Closed grosch closed 4 years ago
Nesting a transaction should work as you have it there. Which db driver are you using?
Fluent
Sigh. And by Fluent I mean PostgreSQL
This is all it takes to cause deadlock in the app
func badMonkey(req: Request) throws -> EventLoopFuture<HTTPStatus> {
req.db.transaction { db in
Point.query(on: req.db).all().transform(to: .noContent)
}
}
Notice how I used req.db
inside the transaction.
Hmm that's different from the original example. It makes sense that would not work since you should only use the db supplied to the closure while in a transaction. Try refactoring like this:
func badMonkey(req: Request) throws -> EventLoopFuture<HTTPStatus> {
let points = Point.query(on: req.db).all()

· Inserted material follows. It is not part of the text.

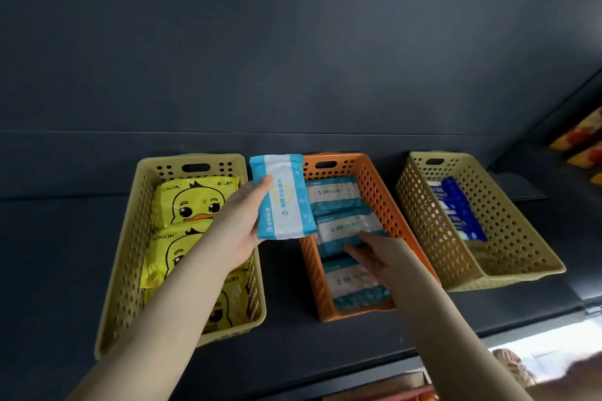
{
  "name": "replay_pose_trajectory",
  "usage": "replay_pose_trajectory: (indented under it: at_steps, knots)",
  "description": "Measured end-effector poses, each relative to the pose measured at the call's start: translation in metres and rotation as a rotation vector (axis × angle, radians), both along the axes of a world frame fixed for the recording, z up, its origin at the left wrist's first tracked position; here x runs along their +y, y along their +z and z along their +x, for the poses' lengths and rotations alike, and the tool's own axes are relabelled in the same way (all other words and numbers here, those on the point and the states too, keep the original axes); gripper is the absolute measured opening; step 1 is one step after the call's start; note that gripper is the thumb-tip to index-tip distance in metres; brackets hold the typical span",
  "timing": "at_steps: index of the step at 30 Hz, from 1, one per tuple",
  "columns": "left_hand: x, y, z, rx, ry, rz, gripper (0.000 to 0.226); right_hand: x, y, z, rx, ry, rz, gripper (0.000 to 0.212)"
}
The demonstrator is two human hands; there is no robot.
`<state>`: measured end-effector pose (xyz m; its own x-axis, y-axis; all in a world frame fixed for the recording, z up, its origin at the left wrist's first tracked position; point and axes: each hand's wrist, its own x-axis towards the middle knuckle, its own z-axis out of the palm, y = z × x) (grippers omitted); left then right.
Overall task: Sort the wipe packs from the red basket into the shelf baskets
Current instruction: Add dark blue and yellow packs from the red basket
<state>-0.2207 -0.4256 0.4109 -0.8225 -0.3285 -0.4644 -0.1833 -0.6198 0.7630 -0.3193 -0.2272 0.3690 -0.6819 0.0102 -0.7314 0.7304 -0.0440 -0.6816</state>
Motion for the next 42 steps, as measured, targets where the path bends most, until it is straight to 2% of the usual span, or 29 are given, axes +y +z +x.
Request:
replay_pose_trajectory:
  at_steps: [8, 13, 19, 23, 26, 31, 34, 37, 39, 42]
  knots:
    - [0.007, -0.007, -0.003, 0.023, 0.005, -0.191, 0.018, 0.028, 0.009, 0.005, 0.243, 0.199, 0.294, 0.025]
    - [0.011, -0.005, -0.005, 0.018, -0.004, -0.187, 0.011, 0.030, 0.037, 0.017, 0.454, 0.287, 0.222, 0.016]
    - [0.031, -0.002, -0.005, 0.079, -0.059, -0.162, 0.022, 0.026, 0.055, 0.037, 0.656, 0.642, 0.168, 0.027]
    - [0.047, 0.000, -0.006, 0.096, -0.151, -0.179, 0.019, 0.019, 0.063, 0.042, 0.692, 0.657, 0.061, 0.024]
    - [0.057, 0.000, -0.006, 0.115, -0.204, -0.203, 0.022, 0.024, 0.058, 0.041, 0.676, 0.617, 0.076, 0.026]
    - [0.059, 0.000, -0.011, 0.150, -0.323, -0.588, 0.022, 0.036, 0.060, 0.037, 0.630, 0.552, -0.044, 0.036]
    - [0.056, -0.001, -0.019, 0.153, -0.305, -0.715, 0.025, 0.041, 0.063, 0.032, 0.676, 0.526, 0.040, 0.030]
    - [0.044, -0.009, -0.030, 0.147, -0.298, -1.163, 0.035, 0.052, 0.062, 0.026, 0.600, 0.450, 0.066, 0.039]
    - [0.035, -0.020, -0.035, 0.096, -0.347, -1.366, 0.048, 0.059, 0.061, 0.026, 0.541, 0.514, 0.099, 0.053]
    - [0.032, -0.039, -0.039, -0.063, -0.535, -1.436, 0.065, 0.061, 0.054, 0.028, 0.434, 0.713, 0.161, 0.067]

return req.db.transaction { db in
points...
}.transform(to: .noContent)
}
Or this:
func badMonkey(req: Request) throws -> EventLoopFuture<HTTPStatus> {
req.db.transaction { db in
Point.query(on: db).all().transform(to: .noContent)
}
}
To clarify, for this to work you need two connections:
req.db.transaction { db in
Point.query(on: req.db).all().transform(to: .noContent)
}
One in a transaction and one normal connection. These must be separate connections since once a connection is in a transaction all queries on that connection will be a part of the transaction.
This is deadlocking immediately since FluentPostgresDriver currently defaults to 1 connection max per pool: https://github.com/vapor/fluent-postgres-driver/blob/master/Sources/FluentPostgresDriver/FluentPostgresConfiguration.swift#L22
Increasing that number should stop this from always deadlocking, but I'm not sure you can avoid deadlocks here. Say you up the number to 2 max connections per event loop. Two requests come in at the same time to badMonkey
and start the transaction. Now these two requests have consumed two connections and will be deadlocked waiting for another connection. To avoid deadlocks you must never have a pooled resource require requesting another pooled resource in order to release.
Fluent takes care of this if you use db
instead of req.db
while inside the transaction. Ideally we could provide some sort of error if we detect a deadlock is possible, but I'm not sure how that would be implemented.
Ideally we could provide some sort of error if we detect a deadlock is possible, but I'm not sure how that would be implemented.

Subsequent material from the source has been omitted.